*** Given data Section Begins ***

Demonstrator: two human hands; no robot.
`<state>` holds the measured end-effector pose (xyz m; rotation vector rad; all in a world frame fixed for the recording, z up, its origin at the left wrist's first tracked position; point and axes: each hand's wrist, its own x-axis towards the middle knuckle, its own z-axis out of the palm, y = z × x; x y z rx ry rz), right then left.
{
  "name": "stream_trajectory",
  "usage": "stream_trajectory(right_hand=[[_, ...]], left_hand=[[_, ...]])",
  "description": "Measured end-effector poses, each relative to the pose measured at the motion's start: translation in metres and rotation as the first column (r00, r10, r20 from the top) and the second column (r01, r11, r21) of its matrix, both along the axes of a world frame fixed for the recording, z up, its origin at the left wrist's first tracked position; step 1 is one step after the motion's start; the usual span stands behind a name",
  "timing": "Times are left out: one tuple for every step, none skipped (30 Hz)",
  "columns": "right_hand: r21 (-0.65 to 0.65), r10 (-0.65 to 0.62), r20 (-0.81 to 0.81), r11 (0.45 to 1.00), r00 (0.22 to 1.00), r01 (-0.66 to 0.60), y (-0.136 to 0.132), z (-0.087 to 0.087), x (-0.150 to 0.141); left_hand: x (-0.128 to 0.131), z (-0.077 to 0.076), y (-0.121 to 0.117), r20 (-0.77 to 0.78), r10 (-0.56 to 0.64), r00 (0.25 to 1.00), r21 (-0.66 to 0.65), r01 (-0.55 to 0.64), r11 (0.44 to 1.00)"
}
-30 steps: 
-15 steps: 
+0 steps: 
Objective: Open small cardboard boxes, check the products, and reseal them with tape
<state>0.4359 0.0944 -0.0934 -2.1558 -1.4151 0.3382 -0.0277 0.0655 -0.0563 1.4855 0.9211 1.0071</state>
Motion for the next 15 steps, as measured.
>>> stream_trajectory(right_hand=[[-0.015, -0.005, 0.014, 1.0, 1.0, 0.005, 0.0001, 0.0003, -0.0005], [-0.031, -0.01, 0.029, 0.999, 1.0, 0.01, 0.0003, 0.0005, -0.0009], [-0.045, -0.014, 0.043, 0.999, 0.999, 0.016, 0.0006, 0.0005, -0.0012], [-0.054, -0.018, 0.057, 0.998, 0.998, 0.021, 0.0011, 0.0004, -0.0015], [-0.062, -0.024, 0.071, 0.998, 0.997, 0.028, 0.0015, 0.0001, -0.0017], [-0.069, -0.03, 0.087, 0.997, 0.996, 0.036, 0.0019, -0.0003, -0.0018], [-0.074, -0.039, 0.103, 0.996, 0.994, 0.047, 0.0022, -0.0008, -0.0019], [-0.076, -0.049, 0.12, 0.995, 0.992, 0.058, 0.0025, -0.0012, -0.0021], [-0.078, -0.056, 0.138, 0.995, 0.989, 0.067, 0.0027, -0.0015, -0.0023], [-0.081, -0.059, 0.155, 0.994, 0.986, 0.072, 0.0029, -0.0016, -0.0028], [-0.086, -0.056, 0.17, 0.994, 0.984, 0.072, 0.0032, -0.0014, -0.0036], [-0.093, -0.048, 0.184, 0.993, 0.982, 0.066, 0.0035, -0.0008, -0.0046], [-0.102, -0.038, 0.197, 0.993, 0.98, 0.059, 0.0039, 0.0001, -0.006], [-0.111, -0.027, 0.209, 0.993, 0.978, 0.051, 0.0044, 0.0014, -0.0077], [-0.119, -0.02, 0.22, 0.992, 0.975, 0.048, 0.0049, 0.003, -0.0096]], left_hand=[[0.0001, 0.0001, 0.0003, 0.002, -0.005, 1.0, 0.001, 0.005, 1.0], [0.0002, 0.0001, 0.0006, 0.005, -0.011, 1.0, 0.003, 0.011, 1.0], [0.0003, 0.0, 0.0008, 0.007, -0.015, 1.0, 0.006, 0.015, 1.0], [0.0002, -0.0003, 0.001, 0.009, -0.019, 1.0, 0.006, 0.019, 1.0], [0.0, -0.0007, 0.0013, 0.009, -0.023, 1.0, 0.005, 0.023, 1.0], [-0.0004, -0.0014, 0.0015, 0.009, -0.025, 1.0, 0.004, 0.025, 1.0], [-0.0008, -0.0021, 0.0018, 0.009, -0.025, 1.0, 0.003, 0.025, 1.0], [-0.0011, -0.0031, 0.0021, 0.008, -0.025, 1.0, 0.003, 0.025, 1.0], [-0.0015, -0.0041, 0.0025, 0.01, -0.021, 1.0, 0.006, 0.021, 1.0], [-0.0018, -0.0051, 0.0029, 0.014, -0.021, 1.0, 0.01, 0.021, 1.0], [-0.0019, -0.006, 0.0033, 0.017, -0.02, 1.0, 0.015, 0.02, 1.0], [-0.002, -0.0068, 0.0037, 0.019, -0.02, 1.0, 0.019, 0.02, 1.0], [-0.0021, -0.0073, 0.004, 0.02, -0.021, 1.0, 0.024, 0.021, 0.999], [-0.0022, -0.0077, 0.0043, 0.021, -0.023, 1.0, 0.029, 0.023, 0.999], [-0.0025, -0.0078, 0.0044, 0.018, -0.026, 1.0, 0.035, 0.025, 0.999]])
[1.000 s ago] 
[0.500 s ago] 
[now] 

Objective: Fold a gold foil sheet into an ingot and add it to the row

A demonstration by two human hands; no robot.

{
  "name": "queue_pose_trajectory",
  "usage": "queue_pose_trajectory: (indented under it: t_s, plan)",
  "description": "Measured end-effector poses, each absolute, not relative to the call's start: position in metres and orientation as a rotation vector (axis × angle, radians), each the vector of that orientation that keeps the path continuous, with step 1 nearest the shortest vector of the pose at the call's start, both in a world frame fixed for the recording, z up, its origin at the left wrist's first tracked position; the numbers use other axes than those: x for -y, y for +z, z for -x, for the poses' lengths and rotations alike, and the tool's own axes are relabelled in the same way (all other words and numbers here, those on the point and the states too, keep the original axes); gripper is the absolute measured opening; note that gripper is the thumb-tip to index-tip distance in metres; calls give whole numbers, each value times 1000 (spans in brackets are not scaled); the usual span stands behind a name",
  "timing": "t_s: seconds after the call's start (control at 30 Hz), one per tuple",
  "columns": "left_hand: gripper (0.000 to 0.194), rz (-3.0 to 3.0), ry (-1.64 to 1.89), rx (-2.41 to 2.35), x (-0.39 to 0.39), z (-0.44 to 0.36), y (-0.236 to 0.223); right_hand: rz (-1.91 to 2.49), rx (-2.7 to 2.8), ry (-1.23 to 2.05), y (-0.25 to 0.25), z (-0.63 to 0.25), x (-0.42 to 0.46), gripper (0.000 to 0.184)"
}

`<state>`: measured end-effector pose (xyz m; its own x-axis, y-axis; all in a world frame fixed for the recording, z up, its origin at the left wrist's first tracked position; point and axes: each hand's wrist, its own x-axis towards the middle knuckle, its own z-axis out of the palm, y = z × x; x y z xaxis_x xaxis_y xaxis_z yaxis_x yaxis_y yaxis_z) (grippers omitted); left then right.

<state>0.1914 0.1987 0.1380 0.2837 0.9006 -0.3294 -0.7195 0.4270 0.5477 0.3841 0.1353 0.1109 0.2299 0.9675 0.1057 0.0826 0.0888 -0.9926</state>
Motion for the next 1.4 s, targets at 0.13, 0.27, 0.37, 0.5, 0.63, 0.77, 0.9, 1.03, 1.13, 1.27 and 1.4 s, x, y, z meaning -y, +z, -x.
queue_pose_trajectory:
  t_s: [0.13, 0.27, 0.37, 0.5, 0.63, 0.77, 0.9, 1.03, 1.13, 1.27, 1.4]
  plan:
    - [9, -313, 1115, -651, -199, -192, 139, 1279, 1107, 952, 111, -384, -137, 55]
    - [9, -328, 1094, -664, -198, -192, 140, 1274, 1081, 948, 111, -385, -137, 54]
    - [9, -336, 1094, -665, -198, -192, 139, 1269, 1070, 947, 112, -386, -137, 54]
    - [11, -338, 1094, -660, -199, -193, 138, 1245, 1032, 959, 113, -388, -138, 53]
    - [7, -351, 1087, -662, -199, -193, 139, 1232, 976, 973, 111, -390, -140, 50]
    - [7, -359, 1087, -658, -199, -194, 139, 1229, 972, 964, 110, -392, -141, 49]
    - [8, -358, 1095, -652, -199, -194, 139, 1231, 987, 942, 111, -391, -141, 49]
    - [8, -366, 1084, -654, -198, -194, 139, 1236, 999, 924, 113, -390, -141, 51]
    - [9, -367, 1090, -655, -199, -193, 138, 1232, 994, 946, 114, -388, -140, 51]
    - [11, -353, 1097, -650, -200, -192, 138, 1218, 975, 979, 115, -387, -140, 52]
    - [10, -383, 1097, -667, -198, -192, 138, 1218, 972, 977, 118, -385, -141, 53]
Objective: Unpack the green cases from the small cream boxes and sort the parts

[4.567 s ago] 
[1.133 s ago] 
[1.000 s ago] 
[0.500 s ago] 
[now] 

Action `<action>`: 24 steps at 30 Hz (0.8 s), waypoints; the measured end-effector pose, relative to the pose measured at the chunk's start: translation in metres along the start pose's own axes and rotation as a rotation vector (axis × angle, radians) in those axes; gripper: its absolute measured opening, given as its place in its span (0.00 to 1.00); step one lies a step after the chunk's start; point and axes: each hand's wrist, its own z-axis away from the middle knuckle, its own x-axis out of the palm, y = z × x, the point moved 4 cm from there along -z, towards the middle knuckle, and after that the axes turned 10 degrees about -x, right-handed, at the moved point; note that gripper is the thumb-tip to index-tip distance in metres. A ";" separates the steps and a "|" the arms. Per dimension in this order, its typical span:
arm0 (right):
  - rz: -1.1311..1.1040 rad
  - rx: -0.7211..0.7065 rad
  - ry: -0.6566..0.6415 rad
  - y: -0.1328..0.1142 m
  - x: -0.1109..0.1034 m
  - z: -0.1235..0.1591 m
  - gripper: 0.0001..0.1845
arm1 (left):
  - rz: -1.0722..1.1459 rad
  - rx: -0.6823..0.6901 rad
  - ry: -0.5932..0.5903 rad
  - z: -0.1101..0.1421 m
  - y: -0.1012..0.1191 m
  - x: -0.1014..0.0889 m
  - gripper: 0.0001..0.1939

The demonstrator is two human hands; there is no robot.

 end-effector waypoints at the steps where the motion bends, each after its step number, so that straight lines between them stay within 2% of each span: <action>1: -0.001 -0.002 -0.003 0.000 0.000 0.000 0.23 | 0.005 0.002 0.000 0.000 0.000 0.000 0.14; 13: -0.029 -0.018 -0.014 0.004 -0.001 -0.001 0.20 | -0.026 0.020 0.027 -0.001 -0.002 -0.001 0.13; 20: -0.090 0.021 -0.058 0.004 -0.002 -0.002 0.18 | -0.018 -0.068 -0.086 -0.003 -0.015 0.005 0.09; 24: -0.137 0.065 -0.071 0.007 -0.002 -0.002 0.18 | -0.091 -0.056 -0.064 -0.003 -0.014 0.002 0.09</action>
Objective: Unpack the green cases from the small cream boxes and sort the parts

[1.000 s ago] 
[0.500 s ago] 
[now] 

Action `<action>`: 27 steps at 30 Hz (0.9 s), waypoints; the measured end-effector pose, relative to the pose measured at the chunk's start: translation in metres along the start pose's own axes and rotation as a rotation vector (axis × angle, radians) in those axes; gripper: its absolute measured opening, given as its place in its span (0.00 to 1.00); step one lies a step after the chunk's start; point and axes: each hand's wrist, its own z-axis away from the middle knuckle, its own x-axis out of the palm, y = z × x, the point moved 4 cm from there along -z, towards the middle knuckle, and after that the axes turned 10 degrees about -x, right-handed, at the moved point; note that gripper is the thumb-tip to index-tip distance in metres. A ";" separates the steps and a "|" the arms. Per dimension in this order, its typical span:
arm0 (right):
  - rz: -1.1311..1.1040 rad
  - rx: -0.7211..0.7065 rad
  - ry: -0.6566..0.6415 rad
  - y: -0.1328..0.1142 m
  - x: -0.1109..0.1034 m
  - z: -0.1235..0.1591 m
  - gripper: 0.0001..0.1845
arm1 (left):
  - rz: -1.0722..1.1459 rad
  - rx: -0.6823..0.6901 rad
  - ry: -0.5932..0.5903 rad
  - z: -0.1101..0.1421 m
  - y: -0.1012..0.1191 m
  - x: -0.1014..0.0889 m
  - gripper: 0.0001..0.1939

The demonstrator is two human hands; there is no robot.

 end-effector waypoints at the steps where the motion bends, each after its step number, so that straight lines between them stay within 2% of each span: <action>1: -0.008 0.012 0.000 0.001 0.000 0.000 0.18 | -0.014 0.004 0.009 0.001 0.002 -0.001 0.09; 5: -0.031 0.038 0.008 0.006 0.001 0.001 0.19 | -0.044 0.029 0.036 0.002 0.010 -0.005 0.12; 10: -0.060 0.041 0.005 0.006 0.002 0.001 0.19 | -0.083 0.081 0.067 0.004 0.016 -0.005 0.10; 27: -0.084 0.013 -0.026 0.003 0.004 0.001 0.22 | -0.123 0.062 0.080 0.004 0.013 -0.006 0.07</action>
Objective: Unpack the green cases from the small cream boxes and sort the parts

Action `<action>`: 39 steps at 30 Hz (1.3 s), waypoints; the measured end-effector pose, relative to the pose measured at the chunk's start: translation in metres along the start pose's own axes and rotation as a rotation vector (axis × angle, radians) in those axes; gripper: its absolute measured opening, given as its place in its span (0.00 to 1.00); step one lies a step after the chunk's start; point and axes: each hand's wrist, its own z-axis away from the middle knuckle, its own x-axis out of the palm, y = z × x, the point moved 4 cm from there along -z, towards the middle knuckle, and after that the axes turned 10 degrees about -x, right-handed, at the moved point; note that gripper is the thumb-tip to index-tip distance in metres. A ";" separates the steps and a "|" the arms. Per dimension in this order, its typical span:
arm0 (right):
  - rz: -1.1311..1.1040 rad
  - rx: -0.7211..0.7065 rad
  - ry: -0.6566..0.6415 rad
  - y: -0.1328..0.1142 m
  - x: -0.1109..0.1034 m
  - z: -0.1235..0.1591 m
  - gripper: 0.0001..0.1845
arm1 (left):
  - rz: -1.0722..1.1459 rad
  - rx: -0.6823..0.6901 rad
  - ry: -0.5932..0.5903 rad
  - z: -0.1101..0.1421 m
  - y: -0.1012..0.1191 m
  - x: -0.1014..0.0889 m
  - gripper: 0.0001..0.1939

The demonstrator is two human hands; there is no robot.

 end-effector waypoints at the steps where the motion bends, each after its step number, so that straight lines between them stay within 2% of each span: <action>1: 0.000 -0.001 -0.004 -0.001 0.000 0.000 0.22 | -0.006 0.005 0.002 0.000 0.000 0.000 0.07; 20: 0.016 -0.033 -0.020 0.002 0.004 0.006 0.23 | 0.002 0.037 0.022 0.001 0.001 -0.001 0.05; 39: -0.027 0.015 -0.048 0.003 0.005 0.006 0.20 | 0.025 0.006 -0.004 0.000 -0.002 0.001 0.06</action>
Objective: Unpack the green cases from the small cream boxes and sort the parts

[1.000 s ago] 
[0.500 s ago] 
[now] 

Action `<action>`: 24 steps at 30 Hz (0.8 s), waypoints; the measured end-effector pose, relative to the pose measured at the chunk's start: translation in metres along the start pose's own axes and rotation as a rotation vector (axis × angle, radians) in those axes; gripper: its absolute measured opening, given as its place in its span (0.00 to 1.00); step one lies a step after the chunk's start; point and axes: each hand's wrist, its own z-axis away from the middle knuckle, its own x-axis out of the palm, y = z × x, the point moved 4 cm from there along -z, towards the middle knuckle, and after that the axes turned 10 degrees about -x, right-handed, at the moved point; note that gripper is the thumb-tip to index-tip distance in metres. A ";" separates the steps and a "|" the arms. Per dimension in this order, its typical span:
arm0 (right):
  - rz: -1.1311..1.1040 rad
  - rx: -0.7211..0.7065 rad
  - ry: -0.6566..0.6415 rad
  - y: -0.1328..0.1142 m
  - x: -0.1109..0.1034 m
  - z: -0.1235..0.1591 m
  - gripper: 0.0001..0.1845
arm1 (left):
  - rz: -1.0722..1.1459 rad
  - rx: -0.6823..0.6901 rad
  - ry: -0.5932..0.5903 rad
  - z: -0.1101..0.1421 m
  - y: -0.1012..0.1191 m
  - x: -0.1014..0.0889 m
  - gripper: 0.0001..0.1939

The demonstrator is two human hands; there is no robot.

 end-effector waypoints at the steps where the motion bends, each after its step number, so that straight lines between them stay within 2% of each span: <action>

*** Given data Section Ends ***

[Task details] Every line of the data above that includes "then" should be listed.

[Output below]
`<state>` holds the measured end-effector pose (xyz m; rotation vector rad; all in a world frame fixed for the recording, z up, its origin at the left wrist's first tracked position; point and axes: each hand's wrist, its own x-axis towards the middle knuckle, its own z-axis out of the palm, y = z × x; x y z rx ry rz), right then left.
`<state>`: measured end-effector pose (xyz m; its own x-axis, y-axis; all in a world frame fixed for the recording, z up, its origin at the left wrist's first tracked position; point and axes: each hand's wrist, its own x-axis towards the middle knuckle, its own z-axis out of the palm, y = z × x; x y z xaxis_x xaxis_y xaxis_z yaxis_x yaxis_y yaxis_z) (grippers omitted); left then right.

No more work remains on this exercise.